Exactly the lines from the first line of the listing through the line containing "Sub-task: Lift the" should appear in the output, unchanged.

---- Input for this task

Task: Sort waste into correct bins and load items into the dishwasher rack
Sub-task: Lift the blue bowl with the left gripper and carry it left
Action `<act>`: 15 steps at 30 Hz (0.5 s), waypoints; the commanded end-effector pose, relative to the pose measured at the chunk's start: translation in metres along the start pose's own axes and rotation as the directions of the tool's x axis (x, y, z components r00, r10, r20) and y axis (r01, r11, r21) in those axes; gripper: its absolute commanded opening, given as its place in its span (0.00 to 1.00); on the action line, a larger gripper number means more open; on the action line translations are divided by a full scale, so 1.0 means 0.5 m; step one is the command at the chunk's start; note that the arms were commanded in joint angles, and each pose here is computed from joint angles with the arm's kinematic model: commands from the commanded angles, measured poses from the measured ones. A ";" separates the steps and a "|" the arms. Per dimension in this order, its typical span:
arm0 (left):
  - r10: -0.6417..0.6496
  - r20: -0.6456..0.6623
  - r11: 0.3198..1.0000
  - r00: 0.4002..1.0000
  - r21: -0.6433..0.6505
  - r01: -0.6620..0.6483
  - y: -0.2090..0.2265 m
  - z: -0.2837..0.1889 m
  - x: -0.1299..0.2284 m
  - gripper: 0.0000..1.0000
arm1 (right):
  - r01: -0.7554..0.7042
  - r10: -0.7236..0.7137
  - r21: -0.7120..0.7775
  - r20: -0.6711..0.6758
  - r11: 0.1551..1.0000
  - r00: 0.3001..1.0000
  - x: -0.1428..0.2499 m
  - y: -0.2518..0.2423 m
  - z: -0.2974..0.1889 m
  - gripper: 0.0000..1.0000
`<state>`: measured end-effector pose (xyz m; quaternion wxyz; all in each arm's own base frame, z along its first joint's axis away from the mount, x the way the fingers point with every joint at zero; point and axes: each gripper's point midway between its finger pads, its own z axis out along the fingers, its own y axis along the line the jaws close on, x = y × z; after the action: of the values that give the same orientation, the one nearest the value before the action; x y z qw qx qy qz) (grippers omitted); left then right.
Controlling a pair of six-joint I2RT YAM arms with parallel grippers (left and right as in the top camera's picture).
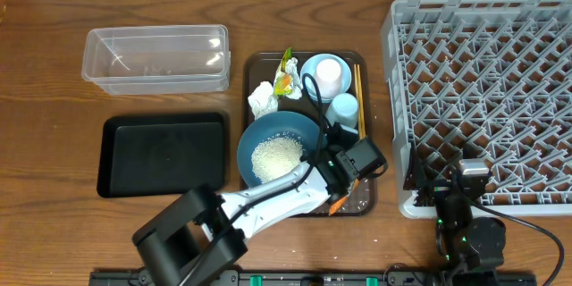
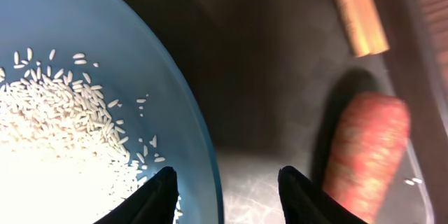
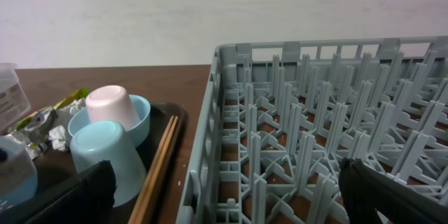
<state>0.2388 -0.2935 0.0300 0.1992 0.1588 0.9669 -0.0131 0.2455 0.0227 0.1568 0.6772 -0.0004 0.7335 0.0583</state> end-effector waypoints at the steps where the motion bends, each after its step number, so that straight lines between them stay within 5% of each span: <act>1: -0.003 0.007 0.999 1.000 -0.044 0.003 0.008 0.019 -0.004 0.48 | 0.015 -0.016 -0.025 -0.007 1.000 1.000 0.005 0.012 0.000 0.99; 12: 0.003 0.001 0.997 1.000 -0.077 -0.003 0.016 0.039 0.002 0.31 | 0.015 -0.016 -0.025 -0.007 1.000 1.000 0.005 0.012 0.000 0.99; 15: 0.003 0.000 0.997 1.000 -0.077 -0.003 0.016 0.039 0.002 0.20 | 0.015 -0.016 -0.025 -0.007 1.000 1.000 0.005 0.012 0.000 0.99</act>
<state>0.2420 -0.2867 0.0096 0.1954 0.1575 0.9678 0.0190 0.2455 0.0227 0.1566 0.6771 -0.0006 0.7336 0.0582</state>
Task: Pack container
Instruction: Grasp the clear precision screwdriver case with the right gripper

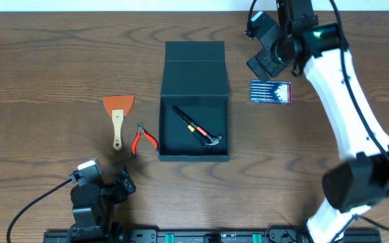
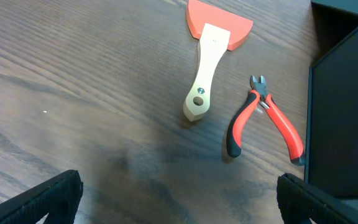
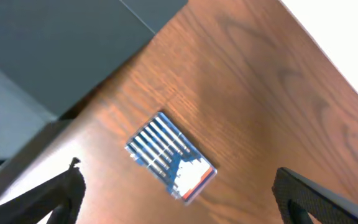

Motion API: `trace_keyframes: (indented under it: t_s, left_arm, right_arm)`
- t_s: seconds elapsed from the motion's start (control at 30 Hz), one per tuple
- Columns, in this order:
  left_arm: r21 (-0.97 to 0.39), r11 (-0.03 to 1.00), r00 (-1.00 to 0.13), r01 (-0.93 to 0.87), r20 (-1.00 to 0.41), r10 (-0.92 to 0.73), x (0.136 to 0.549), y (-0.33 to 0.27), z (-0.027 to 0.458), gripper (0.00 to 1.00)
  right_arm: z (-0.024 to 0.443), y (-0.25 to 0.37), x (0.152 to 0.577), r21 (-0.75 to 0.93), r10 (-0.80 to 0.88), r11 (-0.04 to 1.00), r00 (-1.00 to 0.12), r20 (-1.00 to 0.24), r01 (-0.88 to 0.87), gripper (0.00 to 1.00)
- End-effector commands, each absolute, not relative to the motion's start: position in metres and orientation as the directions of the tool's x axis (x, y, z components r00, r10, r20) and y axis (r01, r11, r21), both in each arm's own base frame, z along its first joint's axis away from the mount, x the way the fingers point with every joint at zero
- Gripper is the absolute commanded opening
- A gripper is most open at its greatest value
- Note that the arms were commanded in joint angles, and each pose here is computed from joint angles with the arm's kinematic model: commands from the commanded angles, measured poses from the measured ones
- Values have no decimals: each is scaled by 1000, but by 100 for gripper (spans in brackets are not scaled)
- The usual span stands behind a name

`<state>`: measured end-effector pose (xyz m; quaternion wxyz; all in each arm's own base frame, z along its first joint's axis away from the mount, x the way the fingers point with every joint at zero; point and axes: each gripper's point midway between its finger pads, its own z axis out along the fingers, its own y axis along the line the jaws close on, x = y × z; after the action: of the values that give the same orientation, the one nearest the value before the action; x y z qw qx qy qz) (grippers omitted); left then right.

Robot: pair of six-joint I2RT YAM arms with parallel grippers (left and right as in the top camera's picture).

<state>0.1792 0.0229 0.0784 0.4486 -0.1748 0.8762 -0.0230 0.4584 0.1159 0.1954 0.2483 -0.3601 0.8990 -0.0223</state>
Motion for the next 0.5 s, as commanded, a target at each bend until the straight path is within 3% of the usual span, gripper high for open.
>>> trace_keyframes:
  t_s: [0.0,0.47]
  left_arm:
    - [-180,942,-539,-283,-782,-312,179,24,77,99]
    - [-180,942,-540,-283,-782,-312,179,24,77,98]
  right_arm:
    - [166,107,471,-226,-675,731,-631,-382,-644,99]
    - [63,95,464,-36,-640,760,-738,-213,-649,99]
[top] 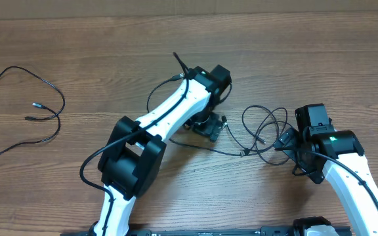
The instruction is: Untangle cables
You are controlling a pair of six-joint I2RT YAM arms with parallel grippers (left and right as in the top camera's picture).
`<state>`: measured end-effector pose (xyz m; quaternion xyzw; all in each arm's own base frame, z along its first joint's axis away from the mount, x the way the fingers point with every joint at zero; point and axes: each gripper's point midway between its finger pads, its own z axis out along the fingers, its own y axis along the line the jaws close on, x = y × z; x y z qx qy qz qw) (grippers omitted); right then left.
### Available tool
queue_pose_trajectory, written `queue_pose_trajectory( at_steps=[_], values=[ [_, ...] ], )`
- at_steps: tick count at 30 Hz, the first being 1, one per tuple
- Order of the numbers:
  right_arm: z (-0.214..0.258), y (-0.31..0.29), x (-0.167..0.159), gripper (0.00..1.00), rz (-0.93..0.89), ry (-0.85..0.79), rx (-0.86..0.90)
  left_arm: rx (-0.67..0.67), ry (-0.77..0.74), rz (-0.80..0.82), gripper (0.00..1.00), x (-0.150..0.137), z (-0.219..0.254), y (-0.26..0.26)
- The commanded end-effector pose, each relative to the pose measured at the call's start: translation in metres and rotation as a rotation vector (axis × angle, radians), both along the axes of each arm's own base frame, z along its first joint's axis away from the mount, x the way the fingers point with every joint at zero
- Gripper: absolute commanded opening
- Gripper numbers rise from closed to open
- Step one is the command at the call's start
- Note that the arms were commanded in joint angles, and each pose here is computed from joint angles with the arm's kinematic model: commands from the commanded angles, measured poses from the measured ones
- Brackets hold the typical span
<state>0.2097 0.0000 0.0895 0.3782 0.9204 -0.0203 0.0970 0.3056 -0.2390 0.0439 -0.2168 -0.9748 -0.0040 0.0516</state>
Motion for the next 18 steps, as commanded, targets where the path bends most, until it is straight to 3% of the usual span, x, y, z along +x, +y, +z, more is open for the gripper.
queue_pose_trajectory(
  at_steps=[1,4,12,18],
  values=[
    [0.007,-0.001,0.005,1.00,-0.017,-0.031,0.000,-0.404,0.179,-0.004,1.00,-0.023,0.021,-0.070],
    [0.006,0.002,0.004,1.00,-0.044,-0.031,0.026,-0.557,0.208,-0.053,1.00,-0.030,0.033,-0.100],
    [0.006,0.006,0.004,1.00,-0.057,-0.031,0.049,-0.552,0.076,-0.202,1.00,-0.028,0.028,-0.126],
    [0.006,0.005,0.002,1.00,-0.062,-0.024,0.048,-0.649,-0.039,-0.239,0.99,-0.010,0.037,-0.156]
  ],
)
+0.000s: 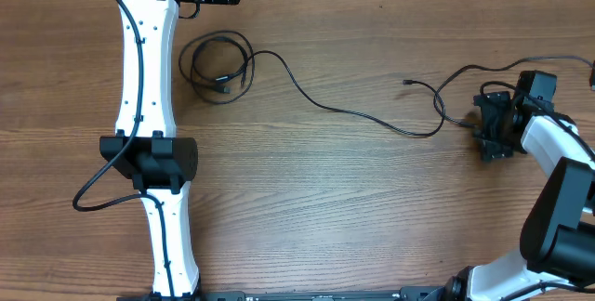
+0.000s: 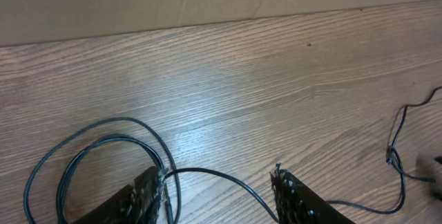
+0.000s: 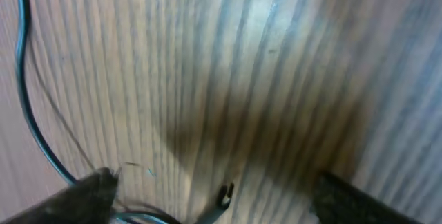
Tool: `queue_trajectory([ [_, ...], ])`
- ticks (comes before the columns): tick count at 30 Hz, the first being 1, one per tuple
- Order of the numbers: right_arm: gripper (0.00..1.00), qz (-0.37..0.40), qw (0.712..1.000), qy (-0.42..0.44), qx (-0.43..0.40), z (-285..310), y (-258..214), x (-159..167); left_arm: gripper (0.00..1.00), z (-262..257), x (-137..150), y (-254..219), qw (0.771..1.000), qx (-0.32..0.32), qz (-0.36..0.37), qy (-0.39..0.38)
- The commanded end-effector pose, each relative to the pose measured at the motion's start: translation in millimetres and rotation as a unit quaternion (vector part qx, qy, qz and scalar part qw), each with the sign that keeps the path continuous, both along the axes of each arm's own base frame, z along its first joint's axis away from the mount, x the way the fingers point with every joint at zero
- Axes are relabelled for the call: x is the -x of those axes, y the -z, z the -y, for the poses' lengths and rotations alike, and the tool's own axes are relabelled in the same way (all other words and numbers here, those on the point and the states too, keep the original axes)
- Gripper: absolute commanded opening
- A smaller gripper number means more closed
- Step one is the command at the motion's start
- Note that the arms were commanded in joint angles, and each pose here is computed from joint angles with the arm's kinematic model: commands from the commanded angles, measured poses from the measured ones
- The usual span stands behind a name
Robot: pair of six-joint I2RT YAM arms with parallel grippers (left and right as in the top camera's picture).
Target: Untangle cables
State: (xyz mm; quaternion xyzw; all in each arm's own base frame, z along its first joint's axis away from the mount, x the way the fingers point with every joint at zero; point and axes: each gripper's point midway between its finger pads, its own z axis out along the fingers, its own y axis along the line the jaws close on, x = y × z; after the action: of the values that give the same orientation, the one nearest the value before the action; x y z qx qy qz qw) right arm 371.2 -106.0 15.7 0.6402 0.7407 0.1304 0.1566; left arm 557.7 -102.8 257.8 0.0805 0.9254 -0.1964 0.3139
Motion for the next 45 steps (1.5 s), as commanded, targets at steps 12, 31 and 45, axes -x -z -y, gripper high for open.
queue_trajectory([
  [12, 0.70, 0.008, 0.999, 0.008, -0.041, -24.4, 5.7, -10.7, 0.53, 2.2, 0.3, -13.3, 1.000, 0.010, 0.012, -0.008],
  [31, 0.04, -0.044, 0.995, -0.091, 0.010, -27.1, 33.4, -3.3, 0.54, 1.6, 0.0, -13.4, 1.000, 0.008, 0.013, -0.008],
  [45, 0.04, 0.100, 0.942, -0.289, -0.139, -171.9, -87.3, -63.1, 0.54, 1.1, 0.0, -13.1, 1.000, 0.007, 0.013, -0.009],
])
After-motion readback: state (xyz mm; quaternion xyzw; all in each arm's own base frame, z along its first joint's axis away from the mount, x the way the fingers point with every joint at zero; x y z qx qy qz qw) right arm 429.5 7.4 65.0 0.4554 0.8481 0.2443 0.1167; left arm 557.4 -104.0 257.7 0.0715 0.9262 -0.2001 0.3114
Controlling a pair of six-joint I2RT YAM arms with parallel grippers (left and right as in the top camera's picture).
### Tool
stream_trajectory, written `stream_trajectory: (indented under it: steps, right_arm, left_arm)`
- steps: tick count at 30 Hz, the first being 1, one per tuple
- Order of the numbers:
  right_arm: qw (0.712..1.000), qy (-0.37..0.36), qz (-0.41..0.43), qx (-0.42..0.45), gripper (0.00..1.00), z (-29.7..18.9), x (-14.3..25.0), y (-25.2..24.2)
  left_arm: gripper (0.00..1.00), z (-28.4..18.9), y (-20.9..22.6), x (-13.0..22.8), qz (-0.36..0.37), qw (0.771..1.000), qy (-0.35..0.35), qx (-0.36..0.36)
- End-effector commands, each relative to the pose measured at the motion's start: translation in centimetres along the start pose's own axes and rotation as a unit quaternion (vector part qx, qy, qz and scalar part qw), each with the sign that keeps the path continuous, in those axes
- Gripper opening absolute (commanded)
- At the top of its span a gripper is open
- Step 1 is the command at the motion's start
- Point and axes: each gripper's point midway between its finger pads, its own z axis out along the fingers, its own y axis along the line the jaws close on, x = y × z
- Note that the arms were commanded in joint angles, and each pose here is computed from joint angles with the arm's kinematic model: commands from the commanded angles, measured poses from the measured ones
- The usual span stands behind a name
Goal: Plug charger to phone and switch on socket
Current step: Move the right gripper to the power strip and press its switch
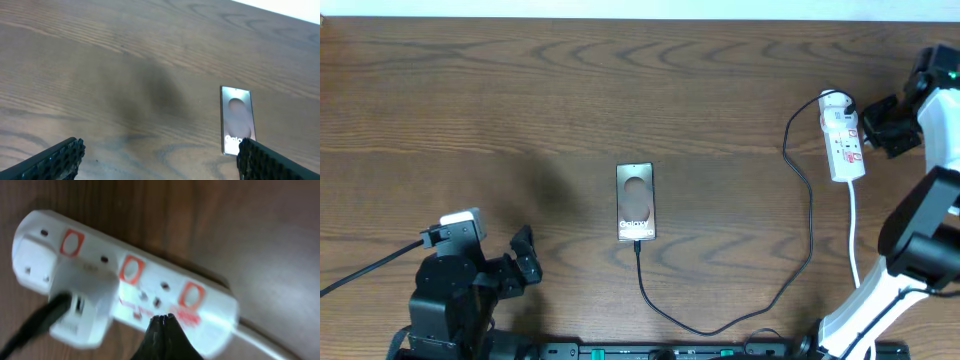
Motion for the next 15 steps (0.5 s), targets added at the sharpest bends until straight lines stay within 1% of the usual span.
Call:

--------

Expected output:
Task: Sort waste into correct bins and load items into the dishwasher rack
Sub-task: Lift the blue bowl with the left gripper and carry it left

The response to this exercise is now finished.